Colin Mathura-Jeffree has spilled the beans on who is getting on and who has a target on their back on Traitors NZ, Three’s new reality show.
The premise of the show is to find and unmask the “traitors” - the secret saboteurs within the group, before they get you.
The current traitors are good friends, poker player Dan Sing and media personality Brooke Howard-Smith, who this week from their secret lair put a target on fellow media personalities Brodie Kane and Mathura-Jeffree.
The luxury retreat the show is set on is full of big, loud opinionated personalities that even rival host Paul Henry’s larger-than-life persona.
Mathura-Jeffree, 51, took off this week for a long overdue holiday to Asia but not before spilling to Spy how he really feels about the state of the game.
“Of course Dan and Brooke want me murdered.
“I can smell a rat with both of them and what is truly bonkers is why the others can’t see how obvious they are in their craftiness.”

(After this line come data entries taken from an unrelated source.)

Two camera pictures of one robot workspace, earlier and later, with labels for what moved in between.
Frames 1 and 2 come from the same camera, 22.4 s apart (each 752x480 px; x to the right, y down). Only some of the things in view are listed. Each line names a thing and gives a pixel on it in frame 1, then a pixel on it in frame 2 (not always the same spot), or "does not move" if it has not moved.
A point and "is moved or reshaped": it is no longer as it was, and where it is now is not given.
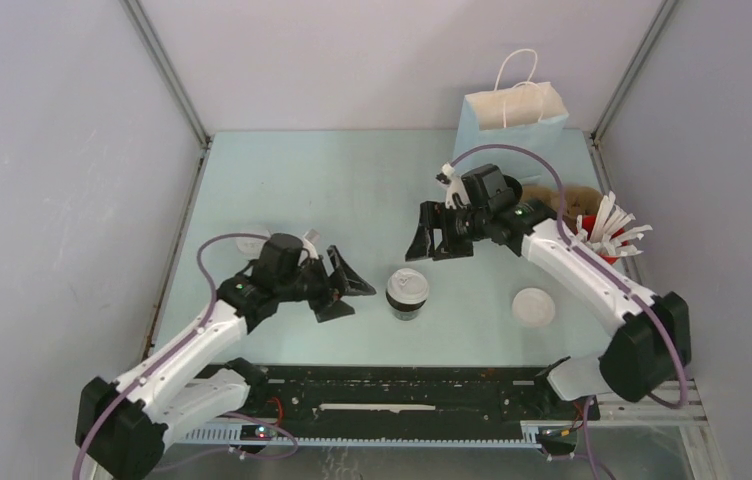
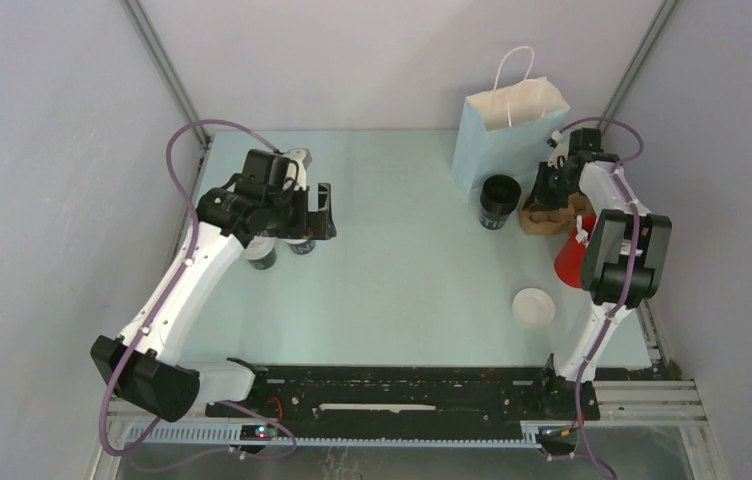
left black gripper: x=343 y=279 → x=316 y=225
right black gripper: x=421 y=246 → x=541 y=197
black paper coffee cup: x=405 y=311 is moved or reshaped
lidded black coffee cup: x=250 y=246 does not move
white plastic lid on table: x=533 y=307 does not move
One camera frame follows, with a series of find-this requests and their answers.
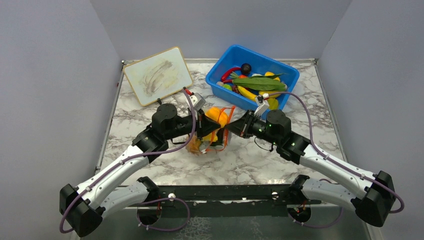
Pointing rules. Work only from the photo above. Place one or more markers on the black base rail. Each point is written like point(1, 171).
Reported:
point(214, 201)

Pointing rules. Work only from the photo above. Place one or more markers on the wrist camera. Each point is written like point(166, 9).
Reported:
point(197, 101)
point(262, 104)

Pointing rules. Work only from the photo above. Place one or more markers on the small yellow toy fruit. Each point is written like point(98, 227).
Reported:
point(271, 75)

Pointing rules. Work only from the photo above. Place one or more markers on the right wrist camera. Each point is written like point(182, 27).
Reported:
point(262, 104)

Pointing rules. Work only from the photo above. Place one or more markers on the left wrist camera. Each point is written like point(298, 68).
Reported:
point(197, 101)

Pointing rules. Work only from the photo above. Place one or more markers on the white drawing board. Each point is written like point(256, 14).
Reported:
point(158, 76)

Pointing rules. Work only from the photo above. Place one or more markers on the red toy chili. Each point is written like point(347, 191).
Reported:
point(230, 75)

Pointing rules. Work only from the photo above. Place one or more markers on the green toy lime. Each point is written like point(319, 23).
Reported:
point(228, 87)

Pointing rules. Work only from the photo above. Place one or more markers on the clear orange zip bag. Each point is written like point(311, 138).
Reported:
point(223, 134)

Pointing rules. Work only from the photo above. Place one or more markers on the orange toy bell pepper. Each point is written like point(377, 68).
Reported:
point(218, 115)

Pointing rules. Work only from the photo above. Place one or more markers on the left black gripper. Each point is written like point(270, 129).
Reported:
point(204, 124)

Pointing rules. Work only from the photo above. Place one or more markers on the blue plastic bin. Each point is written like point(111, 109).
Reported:
point(235, 56)

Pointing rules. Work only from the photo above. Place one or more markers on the dark round plum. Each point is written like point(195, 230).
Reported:
point(245, 69)

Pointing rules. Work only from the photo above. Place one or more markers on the yellow toy starfruit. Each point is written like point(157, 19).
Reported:
point(273, 103)

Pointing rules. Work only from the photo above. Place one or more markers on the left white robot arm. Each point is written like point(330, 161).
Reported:
point(84, 207)

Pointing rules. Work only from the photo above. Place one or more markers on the red toy grapes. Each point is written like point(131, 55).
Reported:
point(235, 89)

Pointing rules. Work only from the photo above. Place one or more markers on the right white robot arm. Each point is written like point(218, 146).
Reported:
point(370, 195)

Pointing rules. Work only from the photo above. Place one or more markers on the yellow toy banana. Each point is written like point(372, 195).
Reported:
point(251, 96)

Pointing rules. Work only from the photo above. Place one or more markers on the green leafy vegetable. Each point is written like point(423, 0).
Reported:
point(260, 83)

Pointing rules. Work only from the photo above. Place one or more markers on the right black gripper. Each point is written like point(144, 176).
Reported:
point(241, 127)

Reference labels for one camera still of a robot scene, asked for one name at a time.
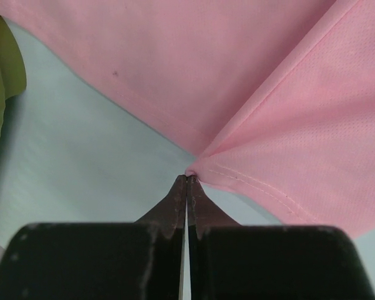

Mathura-Jeffree says Howard-Smith is wickedly manipulative and a natural-born wildcard.
Mathura-Jeffree is playing a more demure game and thinks Kane needs to dial it back and has been way too loud.
“Brodie is literally putting a target on herself . . . the Traitors are watching me because of my wardrobe and watching her because she is a frothy cappuccino that’s too hot to handle.”
Mathura-Jeffree says he didn’t get off on the right foot with crime writer Vanda Symon, whom he nicknamed Darth Vanda.
“When I like someone, I tease them. But when Vanda cried, I realised I had read her wrong as a Traitor and apologised only to be shut down by Brodie.”
Hairdresser Robbie Bell has been the breakout star but has been targeted as a traitor from the start because she didn’t fit the other contestants ideals of who they thought she should be.
“It’s the nature of this show to aggressively manufacture witch hunts. I don’t know about Robbie, but I think she likes me, so I don’t think she will banish me,” Mathura-Jeffree says.
Influencer Anna Reeve is his favourite, calling her trustworthy and lovely and says she was there for him when he got sick on set.
He’s also a big fan of musician Kings, whom he calls a multi-layered person of literal majesty.
However, the one to really watch, says Mathura-Jeffree, is comedian Justine Smith.
“Her withering side glances cut me to smithereens because I desperately wanted her to trust me,” he says.